((

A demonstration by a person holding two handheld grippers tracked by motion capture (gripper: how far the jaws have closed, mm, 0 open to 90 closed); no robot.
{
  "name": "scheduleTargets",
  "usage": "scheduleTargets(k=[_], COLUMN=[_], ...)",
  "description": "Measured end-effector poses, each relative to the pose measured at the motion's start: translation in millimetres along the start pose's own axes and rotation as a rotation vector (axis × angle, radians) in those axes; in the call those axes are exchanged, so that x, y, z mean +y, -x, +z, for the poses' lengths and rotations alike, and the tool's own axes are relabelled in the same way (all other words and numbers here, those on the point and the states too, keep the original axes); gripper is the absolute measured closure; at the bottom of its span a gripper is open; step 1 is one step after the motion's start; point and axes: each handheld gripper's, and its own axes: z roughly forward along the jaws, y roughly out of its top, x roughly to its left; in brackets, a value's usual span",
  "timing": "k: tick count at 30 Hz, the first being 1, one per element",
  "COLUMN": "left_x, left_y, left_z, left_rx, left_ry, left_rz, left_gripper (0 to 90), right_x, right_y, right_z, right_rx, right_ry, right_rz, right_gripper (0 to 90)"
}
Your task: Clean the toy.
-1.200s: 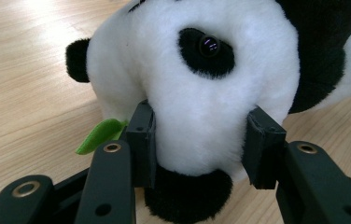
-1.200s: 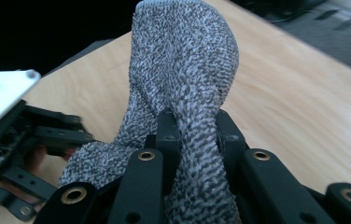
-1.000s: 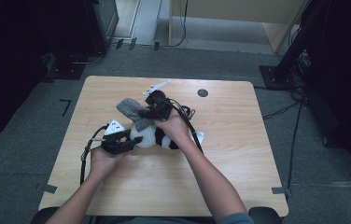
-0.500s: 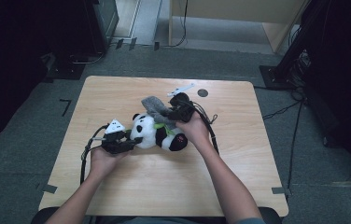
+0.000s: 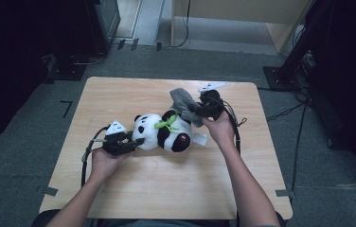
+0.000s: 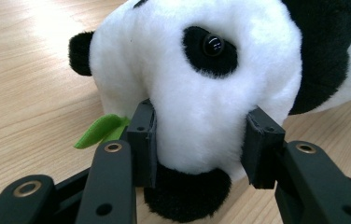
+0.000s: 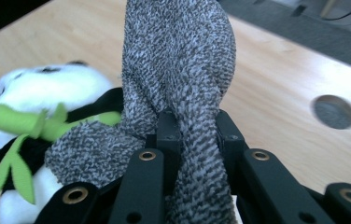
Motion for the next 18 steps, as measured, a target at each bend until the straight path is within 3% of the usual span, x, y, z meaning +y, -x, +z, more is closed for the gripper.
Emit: scheduleTargets(k=[3, 8, 10, 14, 18], left_x=[-1.0, -0.7, -0.6, -0.5, -0.3], left_y=[0.9, 1.8, 2.1, 2.0, 1.6], left_z=[0.2, 0.4, 0.3, 0.3, 0.4], left_rx=[0.007, 0.012, 0.013, 0.011, 0.008], left_ry=[0.006, 0.01, 0.01, 0.012, 0.01], left_rz=[0.014, 0.013, 0.012, 0.008, 0.002], left_gripper=[54.0, 53.0, 52.9, 52.9, 52.9], right_x=[-2.0, -4.0, -7.7, -19.9, -32.3], right_y=[7.6, -1.4, -10.5, -24.9, -28.0], right_z=[-13.4, -30.8, -28.1, -12.5, 3.8], right_rx=[-0.017, 0.058, 0.088, 0.11, 0.172], right_ry=[0.04, 0.126, 0.138, 0.107, 0.085], right_rz=[0.019, 0.023, -0.004, -0.054, -0.015], right_gripper=[77.6, 77.6, 77.6, 77.5, 77.5])
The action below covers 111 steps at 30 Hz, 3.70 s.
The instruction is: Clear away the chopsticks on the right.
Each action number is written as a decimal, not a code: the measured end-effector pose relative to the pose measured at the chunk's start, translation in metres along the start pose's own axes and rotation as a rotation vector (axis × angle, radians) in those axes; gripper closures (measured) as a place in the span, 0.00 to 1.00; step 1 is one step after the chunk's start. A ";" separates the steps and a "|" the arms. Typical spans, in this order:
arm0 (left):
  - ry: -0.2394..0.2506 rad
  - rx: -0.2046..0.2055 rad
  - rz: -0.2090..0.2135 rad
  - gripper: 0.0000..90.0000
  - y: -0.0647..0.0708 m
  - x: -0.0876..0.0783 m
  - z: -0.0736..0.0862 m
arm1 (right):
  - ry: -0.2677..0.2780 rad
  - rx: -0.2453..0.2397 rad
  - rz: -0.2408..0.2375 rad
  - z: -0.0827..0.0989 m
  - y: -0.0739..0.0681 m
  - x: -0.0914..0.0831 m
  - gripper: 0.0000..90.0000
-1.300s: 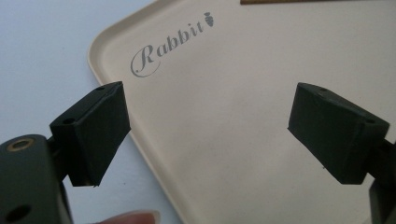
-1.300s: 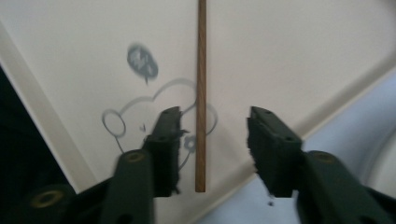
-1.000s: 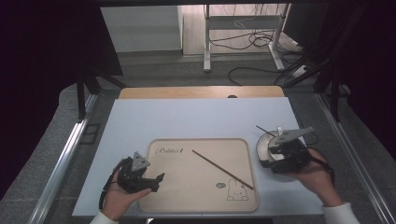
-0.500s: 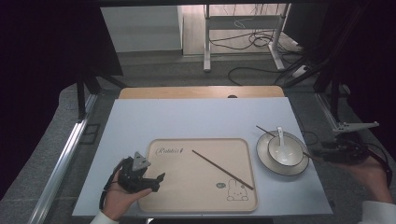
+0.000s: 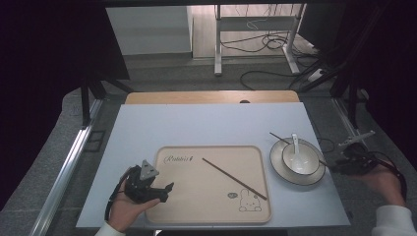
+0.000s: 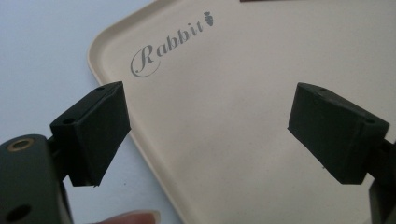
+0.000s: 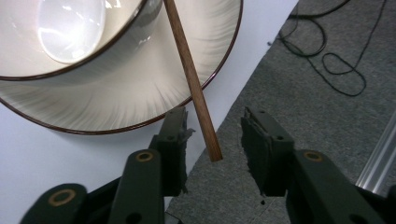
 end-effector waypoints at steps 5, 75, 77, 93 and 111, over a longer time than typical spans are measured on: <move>-0.001 0.000 0.001 0.14 0.000 0.000 0.000 | -0.048 -0.025 -0.008 -0.001 0.001 0.012 0.77; 0.003 0.005 -0.003 0.14 -0.003 -0.002 0.001 | -0.115 -0.420 -0.128 -0.090 -0.211 0.028 0.88; 0.004 0.004 -0.003 0.14 -0.003 -0.002 0.001 | -0.120 -0.436 -0.145 -0.088 -0.213 0.027 0.78; 0.012 0.001 0.001 0.14 -0.003 -0.004 0.000 | 0.103 -0.455 -0.268 -0.164 -0.290 0.012 0.60; 0.019 -0.012 0.005 0.15 -0.010 -0.006 0.004 | -0.006 -0.380 -0.329 -0.256 -0.318 0.081 0.99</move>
Point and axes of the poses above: each handheld gripper's, and its own axes: x roughly forward along the jaws, z roughly out of its underside, y roughly to its right, the point moved 5 cm from there along x, roughly forward along the jaws, and after that the axes turned 13 degrees about -y, right-handed, at the moved point
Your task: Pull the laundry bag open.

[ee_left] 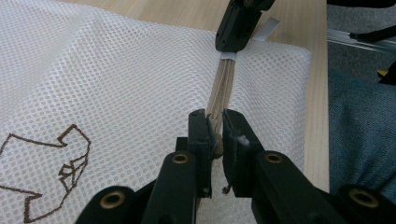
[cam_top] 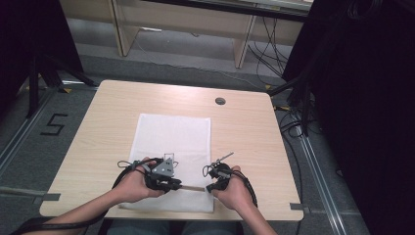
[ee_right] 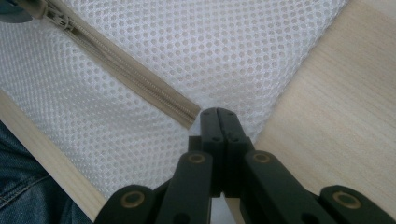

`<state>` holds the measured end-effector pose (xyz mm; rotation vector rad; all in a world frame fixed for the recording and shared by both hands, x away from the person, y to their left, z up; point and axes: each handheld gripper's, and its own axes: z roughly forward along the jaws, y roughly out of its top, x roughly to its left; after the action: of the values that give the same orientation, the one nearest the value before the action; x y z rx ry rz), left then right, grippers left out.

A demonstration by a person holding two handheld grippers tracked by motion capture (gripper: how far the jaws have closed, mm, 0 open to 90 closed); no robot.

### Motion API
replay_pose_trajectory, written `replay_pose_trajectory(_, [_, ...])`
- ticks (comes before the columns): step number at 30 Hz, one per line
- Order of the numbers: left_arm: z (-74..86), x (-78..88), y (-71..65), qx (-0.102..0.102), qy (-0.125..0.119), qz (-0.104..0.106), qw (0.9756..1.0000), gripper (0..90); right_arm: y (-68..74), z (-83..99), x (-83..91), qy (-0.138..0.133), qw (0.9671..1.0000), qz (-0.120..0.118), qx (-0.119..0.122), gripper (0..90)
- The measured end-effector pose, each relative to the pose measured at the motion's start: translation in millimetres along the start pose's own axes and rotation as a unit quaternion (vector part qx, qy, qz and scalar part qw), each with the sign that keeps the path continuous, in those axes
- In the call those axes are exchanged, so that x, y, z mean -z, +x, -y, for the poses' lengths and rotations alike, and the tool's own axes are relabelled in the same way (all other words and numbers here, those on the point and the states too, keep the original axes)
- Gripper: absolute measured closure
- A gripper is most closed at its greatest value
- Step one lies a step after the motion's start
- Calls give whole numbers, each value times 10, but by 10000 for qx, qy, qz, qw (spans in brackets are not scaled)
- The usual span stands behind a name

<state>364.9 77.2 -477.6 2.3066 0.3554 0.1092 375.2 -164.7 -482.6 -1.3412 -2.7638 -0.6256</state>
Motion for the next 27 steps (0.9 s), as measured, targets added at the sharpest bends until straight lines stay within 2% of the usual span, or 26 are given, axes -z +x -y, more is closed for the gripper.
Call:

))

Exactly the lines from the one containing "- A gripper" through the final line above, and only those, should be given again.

→ Written response:
- A gripper is most closed at its greatest value
- Step one lies a step after the motion's start
- Calls give whole numbers, each value times 10, but by 10000 for qx, qy, qz, qw (spans in brackets are not scaled)
- The usual span stands behind a name

<state>364.9 77.2 -477.6 2.3066 0.3554 0.1092 375.2 -164.7 -482.6 -1.3412 -2.7638 -0.6256</state>
Motion for the next 27 steps (0.9 s), as measured, targets added at the sharpest bends until straight lines stay within 2% of the usual span, or 26 are given, axes -z +x -y, more is closed for the gripper.
Call:

No more output is expected.